Unlike levels 0 and 1, which work with strips of sectors, RAID level 2 works on a word basis, possibly even a byte basis. Imagine splitting each byte of the single virtual disk into a pair of 4-bit nibbles, then adding a Hamming code to each one to form a 7-bit word, of which bits 1, 2, and 4 were parity bits. Further imagine that the seven drives of Fig. 5-19(c) were synchronized in terms of arm position and rotational position. Then it would be possible to write the 7-bit Hamming coded word over the seven drives, one bit per drive.
The Thinking Machines’ CM-2 computer used this scheme, taking 32-bit data words and adding 6 parity bits to form a 38-bit Hamming word, plus an extra bit for word parity, and spread each word over 39 disk drives. The total throughput was immense, because in one sector time it could write 32 sectors worth of data. Also, losing one drive did not cause problems, because loss of a drive amounted to losing 1 bit in each 39-bit word read, something the Hamming code could handle on the fly.
On the down side, this scheme requires all the drives to be rotationally synchronized, and it only makes sense with a substantial number of drives (even with 32 data drives and 6 parity drives, the overhead is 19 percent). It also asks a lot of the controller, since it must do a Hamming checksum every bit time.
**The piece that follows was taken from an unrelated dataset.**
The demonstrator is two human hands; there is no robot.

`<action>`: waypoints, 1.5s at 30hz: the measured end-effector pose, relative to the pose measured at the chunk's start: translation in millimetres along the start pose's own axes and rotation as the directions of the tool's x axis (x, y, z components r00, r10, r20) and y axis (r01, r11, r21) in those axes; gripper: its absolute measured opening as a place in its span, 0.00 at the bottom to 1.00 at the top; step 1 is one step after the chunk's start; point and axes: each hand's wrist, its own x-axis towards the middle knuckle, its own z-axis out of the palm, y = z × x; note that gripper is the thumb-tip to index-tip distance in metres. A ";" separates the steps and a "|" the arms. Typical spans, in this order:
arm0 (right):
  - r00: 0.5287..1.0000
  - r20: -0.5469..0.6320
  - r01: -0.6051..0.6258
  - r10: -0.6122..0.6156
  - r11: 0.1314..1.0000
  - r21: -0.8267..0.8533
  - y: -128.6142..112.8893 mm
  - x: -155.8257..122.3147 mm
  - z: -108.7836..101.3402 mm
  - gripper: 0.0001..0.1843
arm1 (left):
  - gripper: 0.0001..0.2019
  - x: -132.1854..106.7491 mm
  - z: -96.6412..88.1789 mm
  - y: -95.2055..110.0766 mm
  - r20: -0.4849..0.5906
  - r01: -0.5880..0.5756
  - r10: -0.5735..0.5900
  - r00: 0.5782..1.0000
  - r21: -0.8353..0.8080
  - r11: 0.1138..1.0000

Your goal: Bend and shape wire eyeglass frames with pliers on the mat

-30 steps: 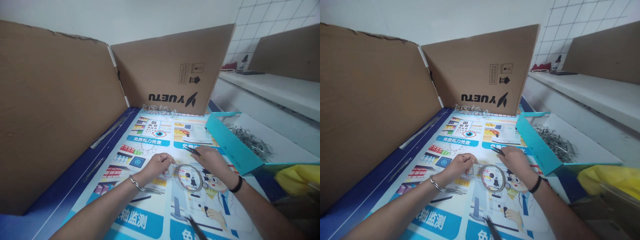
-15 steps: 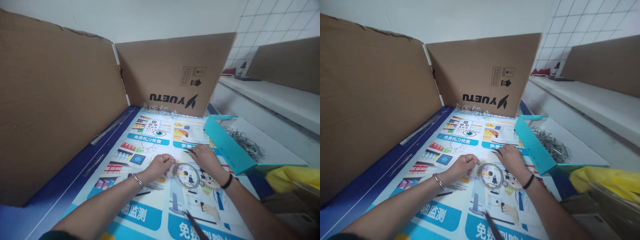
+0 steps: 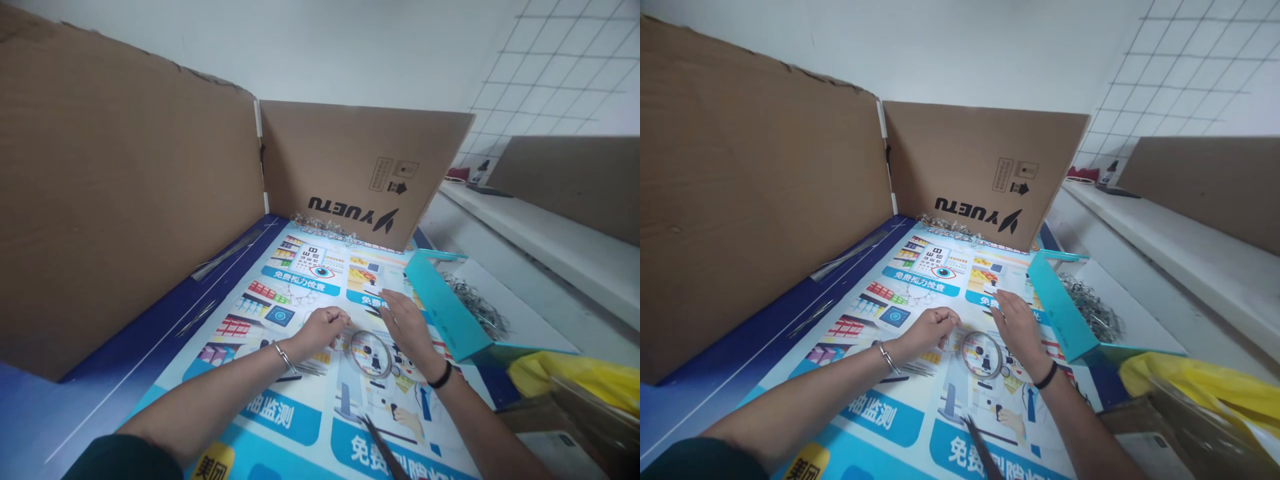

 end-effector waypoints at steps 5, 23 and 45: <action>1.000 0.014 -0.027 0.026 0.999 0.040 -3.5 0.7 -3.4 0.18 | 0.09 2.6 -2.1 -2.3 -0.009 0.029 -0.030 1.000 -0.026 0.999; 0.995 0.082 -0.068 0.060 0.993 0.096 8.2 -6.7 11.8 0.18 | 0.11 30.3 -16.6 -8.0 -0.134 -0.098 0.141 0.981 0.284 0.954; 0.946 0.267 -0.150 0.182 0.979 -0.138 32.2 -4.8 -2.8 0.17 | 0.08 14.2 -35.7 1.9 0.021 -0.115 0.185 0.982 0.851 0.512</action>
RAID level 3 is a simplified version of RAID level 2. It is illustrated in Fig. 5-19(d). Here a single parity bit is computed for each data word and written to a parity drive. As in RAID level 2, the drives must be exactly synchronized, since individual data words are spread over multiple drives.
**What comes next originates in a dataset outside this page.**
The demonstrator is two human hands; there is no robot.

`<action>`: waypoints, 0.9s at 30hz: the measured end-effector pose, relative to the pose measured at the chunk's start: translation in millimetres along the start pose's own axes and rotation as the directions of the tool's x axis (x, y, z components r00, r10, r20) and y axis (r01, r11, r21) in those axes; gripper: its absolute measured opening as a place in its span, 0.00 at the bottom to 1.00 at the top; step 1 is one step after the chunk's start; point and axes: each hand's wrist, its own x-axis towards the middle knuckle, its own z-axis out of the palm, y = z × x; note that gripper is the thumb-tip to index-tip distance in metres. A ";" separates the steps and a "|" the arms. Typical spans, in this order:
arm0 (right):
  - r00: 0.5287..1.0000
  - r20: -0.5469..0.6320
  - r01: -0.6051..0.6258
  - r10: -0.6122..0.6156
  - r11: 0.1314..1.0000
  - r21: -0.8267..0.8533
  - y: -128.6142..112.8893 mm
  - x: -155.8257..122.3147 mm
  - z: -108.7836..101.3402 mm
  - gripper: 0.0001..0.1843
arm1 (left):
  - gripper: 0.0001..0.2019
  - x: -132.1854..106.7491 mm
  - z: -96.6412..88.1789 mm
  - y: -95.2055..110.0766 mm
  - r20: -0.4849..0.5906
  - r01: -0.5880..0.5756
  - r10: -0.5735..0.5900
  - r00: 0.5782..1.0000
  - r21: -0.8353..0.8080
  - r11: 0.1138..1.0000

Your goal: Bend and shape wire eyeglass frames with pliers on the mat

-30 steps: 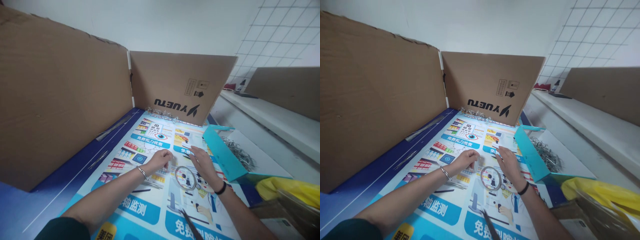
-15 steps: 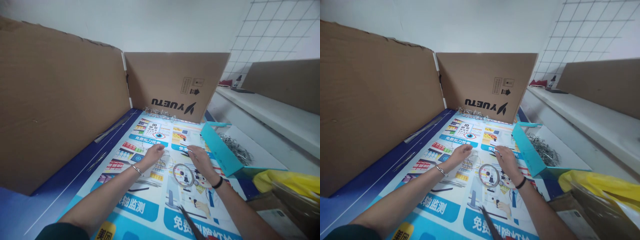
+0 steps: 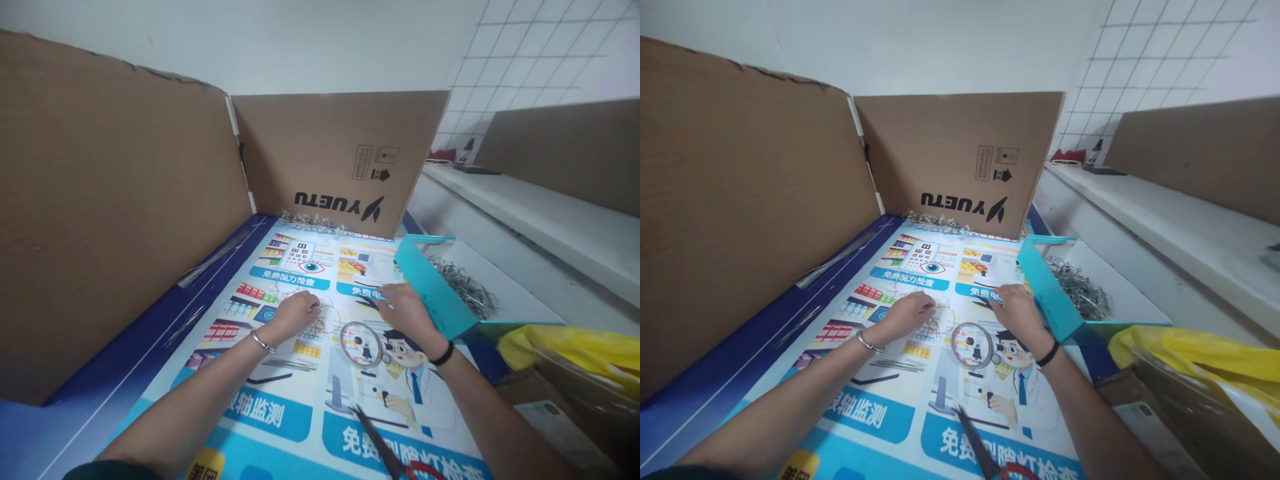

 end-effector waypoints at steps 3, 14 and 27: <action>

At first thought, it might appear that a single parity bit gives only error detection, not error correction. For the case of random undetected errors, this observation is true. However, for the case of a drive crashing, it provides full 1-bit error correction since the position of the bad bit is known. If a drive crashes, the controller just pretends that all its bits are 0s. If a word has a parity error, the bit from the dead drive must have been a 1, so it is corrected. Although both RAID levels 2 and 3 offer very high data rates, the number of separate I/O requests per second they can handle is no better than for a single drive.
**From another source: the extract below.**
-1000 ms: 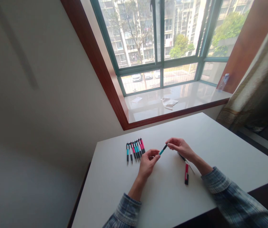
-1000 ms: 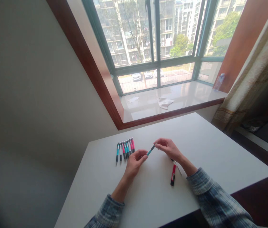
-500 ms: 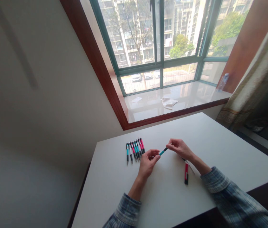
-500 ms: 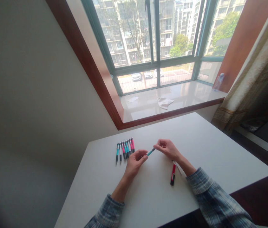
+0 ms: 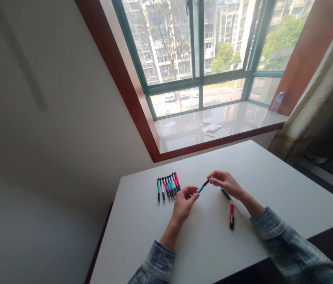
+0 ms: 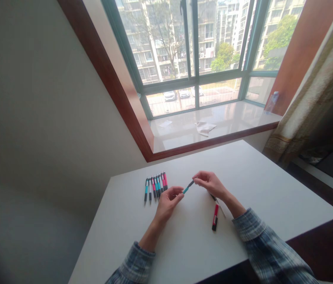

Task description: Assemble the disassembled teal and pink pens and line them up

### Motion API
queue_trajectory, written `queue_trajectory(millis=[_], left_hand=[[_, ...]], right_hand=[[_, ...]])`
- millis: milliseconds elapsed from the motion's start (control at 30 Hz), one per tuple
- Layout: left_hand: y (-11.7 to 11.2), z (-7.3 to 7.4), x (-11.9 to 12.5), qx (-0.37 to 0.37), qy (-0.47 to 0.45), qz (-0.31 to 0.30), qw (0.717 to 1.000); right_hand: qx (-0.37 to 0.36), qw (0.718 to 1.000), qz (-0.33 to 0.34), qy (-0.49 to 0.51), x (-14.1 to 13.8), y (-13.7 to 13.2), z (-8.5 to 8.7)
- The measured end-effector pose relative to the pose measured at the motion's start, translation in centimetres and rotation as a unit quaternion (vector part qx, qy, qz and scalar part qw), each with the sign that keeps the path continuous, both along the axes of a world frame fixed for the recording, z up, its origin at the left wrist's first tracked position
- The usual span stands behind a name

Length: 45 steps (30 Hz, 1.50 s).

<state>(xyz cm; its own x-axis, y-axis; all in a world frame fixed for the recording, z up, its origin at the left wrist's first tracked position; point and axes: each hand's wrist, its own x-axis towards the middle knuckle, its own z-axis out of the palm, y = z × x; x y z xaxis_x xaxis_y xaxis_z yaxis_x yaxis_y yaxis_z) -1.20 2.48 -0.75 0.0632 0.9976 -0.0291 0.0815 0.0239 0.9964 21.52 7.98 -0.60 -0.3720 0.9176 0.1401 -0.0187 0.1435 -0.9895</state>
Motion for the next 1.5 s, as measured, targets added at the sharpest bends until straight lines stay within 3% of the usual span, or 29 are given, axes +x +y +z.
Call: queue_trajectory(millis=[300,533,700,867,1100,1167,1333,1500], left_hand=[[-0.3,0.5,0.3,0.009,0.025,-0.007,1.0],[-0.5,0.5,0.5,0.022,0.054,-0.008,0.998],[-0.3,0.2,0.3,0.024,0.054,-0.004,0.998],[-0.2,0.0,0.1,0.024,0.034,0.0,0.999],[-0.5,0.4,0.3,0.039,0.055,0.008,0.998],[-0.5,0.4,0.3,0.045,0.064,0.009,0.997],[-0.2,0.1,0.0,0.037,0.063,0.005,0.997],[-0.3,0.3,0.0,0.025,0.064,0.007,0.998]], right_hand=[[0.062,0.988,-0.055,-0.132,-0.2,0.2,-1.0],[0.084,0.973,-0.046,-0.212,-0.1,0.2,-1.2],[0.091,0.982,-0.045,-0.158,0.4,0.1,0.0],[0.049,0.997,0.034,-0.056,0.4,0.2,0.3],[0.073,0.98,-0.053,-0.18,0.0,0.3,-1.0],[0.07,0.982,-0.054,-0.168,0.0,0.3,-0.9],[0.039,0.998,0.013,-0.043,0.0,0.2,-0.1],[0.059,0.994,-0.015,-0.086,-0.2,0.1,-0.3]])
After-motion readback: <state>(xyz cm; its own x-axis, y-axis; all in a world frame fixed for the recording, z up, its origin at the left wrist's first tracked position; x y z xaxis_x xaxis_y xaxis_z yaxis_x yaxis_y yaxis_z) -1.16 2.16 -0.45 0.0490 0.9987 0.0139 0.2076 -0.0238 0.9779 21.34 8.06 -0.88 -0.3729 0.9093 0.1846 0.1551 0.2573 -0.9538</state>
Figure 5-19. RAID levels 0 through 5. Backup and parity drives are shown shaded.
RAID levels 4 and 5 work with strips again, not individual words with parity, and do not require synchronized drives. RAID level 4 [see Fig. 5-19(e)] is like RAID level 0, with a strip-for-strip parity written onto an extra drive. For example, if each strip is k bytes long, all the strips are EXCLUSIVE ORed together, resulting in a parity strip k bytes long. If a drive crashes, the lost bytes can be recomputed from the parity drive.
This design protects against the loss of a drive but performs poorly for small updates. If one sector is changed, it is necessary to read all the drives in order to recalculate the parity, which must then be rewritten. Alternatively, it can read the old user data and the old parity data and recompute the new parity from them. Even with this optimization, a small update requires two reads and two writes.
As a consequence of the heavy load on the parity drive, it may become a bottleneck. This bottleneck is eliminated in RAID level 5 by distributing the parity bits uniformly over all the drives, round robin fashion, as shown in Fig. 5-19(f). However, in the event of a drive crash, reconstructing the contents of the failed drive is a complex process.
到此,以上就是小编对于increasing the fines for ships that fail to comply with regulations的问题就介绍到这了,希望介绍关于increasing the fines for ships that fail to comply with regulations的4点解答对大家有用。